Ah yes of course thanks for pointing that out - is this better?

1) given rational numbers s,t with t != 0
2) s = a/b, t = c/d for integers a,b,c,d with b,c,d != 0
3) (a/b) / (c/d) = (a/b) * (d/c) = ad / bc is a rational number as ad and bc are integers (product of integers is an integer)
4) s = a/b and 1/t = d/c and so by substitution,
5) s/t is a rational number
 
A slight improvement:
Start 3) with s/t = ... and the proof is done. Line 4) is not needed and what it says is distracting.
 
Awesome thank you
 
RM86Z said:
Awesome thank you
Here's an alternative approach.
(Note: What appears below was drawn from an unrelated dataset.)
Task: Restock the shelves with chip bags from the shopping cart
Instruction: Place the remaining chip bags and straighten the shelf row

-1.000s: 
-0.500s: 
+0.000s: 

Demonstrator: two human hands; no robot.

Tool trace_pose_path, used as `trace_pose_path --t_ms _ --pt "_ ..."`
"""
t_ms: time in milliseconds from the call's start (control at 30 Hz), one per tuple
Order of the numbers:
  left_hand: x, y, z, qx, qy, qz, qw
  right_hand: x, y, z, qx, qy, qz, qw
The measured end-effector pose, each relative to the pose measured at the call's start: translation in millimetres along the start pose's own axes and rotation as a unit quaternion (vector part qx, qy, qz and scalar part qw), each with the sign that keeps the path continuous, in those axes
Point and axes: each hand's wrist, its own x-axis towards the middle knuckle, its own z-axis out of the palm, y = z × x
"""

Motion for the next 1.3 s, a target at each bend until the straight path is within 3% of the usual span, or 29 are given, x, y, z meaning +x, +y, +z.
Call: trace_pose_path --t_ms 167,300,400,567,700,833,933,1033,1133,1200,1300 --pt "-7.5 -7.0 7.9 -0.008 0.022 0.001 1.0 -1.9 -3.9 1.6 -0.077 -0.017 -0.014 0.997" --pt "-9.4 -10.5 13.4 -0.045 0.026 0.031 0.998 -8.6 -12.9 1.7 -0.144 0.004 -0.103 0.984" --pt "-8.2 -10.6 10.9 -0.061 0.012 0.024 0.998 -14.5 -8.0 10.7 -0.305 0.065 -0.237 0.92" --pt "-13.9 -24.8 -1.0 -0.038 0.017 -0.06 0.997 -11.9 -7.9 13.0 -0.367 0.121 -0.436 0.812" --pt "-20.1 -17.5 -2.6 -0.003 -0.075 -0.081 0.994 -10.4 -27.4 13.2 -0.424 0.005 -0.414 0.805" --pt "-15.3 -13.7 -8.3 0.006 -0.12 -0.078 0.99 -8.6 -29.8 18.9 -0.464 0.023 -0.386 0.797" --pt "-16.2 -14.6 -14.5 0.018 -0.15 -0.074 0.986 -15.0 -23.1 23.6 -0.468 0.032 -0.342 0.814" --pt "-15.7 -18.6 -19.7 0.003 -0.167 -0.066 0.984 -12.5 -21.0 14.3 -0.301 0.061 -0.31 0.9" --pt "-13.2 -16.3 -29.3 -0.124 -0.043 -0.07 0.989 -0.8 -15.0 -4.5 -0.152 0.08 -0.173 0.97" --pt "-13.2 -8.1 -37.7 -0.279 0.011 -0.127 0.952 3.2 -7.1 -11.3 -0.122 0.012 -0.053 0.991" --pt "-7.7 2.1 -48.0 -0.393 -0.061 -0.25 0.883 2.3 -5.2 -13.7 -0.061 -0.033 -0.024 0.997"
First, we ask what is meant by ##\frac s t## in the first place? The most logical answer is that $$\frac s t \equiv st^{-1}$$ where ##t^{-1}## is the rational such that ##tt^{-1} = 1##. And, we see that if ##t = \frac c d##, then ##t^{-1} = \frac d c##. And then $$\frac s t = st^{-1} = \frac{ad}{bc}$$ is rational.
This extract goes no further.